Afghanistan, per la sinistra radicale il ritiro diventa un sogno impossibile

Luca Telese

da Roma

Il sogno della sinistra radicale ora ha un nome: «emendamento-ritiro». È, in sostanza, quel che hanno chiesto i capigruppo di Prc e Verdi di Camera e Senato, in un serrato incontro col ministro della Difesa Arturo Parisi. La possibilità di votare in Parlamento un emendamento che cancelli dal disegno di legge del governo la quota di finanziamento (oggi raddoppiata). Tutto lascia pensare, malgrado i chiari di luna e le fumate bianche di ieri, che «il sogno» resterà tale.
Ecco perché: il faccia a faccia fra la sinistra radicale e Parisi è stato, in sostanza un meraviglioso vorrei-ma-non-posso fra due posizioni non conciliabili. Il ministro spiegava che il raddoppio del bugdet per il governo è una sorta di atto dovuto, il corollario del comando di turno della missione che l’Italia assume nel mar Arabico. I capigruppo rosso-verdi che per loro quel voto era «politicamente insostenibile». Ed era per certi versi meraviglioso vedere come Gennaro Migliore, Giovanni Russo Spena e Angelo Bonelli, improvvisamente cercavano di calarsi nell’ottica dei comandi: «Il raddoppio del finanziamento di questo secondo semestre - spiega Migliore - da una parte è dovuto alla continuità con la missione precedente, dall'altra al fatto che dal 28 giugno l'Italia ha il comando di una squadra». E poi, per quel che riguarda le navi nel Golfo Persico: «Parisi ha ribadito che avrebbero il compito di operazioni di pattugliamento contro la pirateria. D'altro canto - spiegano i capigruppo - questo è quel che c'è scritto nel decreto legge». Ma come spiegarlo a una base sempre più convinta del ritiro? Come convincere le associazioni pacifiste che anche ieri in un incontro con i parlamentari di Rifondazione chiedevano di non accettare compromessi? Come abbassare il tiro mentre un intellettuale radical americano amato dalla sinistra come Noam Chomsky arrivava a elogiare gli otto senatori ribelli fino a ieri sconosciuti ai più? Racconta Elettra Deiana, deputata di Rifondazione: «Nell’incontro con i pacifisti Lisa Clarck, dei Beati costruttori di pace ha ripetuto per tutti una richiesta chiara: aumentare i fondi per gli aiuti, diminuire quelli militari, che - secondo le Ong - non sono assolutamente necessarie alla protezione delle missioni.
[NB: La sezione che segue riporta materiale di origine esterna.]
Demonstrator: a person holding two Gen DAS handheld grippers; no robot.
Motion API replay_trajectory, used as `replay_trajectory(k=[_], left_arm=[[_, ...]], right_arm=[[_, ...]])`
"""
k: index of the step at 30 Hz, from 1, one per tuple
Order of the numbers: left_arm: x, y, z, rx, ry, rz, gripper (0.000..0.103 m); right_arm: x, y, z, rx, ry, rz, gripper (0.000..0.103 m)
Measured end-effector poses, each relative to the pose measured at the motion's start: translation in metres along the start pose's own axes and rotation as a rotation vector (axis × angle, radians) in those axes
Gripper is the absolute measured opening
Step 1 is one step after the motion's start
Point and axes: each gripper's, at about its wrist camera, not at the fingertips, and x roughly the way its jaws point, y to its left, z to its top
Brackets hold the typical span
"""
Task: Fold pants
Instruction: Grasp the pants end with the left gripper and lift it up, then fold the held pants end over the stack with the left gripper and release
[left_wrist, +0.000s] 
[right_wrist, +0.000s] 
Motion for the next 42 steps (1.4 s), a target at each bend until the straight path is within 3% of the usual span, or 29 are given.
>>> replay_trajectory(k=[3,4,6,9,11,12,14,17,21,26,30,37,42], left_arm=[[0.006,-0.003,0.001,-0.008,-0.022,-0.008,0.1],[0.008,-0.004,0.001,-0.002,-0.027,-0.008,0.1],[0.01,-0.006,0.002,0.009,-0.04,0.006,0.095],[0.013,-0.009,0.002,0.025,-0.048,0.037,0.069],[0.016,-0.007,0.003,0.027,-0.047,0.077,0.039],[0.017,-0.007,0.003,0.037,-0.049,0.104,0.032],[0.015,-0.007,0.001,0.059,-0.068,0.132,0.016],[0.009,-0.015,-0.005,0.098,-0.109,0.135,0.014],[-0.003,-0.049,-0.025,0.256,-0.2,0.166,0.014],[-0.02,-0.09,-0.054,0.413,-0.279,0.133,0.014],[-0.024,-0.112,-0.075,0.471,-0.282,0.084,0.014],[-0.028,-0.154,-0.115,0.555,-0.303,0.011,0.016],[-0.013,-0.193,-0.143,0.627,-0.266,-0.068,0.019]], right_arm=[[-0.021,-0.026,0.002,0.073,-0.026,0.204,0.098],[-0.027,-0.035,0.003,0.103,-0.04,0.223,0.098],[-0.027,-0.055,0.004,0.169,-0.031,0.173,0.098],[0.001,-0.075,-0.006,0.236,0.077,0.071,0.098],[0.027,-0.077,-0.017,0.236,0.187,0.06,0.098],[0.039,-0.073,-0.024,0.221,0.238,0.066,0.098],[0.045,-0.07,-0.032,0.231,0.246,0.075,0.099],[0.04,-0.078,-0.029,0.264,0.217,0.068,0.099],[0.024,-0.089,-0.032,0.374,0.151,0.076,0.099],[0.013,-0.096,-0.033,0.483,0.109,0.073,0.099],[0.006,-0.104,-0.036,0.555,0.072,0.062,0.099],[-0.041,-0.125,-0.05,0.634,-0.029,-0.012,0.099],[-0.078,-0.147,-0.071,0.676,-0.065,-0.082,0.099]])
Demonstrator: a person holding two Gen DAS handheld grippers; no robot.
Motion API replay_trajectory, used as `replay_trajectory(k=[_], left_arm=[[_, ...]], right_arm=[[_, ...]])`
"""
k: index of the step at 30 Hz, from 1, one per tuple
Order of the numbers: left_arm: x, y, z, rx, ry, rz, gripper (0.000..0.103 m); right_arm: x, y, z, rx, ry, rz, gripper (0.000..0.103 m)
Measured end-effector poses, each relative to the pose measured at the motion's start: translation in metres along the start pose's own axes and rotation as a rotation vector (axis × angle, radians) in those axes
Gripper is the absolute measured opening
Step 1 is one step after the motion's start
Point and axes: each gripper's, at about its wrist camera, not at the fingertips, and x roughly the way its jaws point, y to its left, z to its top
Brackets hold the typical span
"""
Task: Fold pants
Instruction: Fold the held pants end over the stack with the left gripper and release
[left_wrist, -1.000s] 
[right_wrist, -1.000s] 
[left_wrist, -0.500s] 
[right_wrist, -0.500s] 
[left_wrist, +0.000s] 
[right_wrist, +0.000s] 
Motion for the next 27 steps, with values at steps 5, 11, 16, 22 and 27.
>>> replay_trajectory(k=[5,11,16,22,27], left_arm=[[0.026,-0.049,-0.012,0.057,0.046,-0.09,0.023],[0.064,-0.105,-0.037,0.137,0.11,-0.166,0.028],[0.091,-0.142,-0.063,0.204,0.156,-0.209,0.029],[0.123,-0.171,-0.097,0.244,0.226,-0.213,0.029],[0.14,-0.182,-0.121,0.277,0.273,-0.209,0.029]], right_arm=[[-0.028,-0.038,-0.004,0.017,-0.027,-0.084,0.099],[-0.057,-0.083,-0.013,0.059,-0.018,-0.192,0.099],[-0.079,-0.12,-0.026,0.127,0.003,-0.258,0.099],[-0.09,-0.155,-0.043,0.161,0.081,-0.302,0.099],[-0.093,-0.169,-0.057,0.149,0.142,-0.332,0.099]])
Dove arriva il volontariato, sono le stesse popolazioni a difendere i cooperanti italiani».
Così, i pacifisti e il governo, sono come due treni che corrono in direzione opposta: alla fine dell’incontro Parisi assicurava che avrebbe parlato subito con D’Alema e Prodi delle questioni poste dai capigruppo, e Migliore arrivava addirittura a considerare un possibile voto centrista per la mozione come «un eccesso di autocritica». Anche Russo Spena raccontava che «l’incontro con Parisi si era svolto in un clima costruttivo», sennonché quello che tutti sanno e che nessuno dice è che tutti i dissensi e tutti i sogni di Rifondazione e Verdi, compreso l’emendamento-ritiro, scompariranno in un batter d’occhio di fronte a una eventuale fiducia, a cui nessuno dei partiti radicali (compreso probabilmente, il Pdci) potrebbe sottrarsi.
Così il gioco resta questo: la disponibilità del governo, le professioni di riscrittura della sinistra radicale, e gli appelli a volte un po’ surreali dell’Udc (che da un lato annuncia il voto favorevole al decreto, dall’altro con il suo portavoce, Michele Vietti spiega: «Ci auguriamo che la maggioranza ci metta in condizione di poter esprimere questo sostegno senza partorire testi imbarazzanti» (Splendido).

Ricapitolando: Rifondazione e Verdi non vorrebbero votare (ma voteranno), l’Udc vorrebbe votare (ma non ci riesce), Parisi vorrebbe emendare (ma non cambierà una virgola). L’unica cosa certa è che nel gioco della sedia afghana due su tre resteranno in piedi.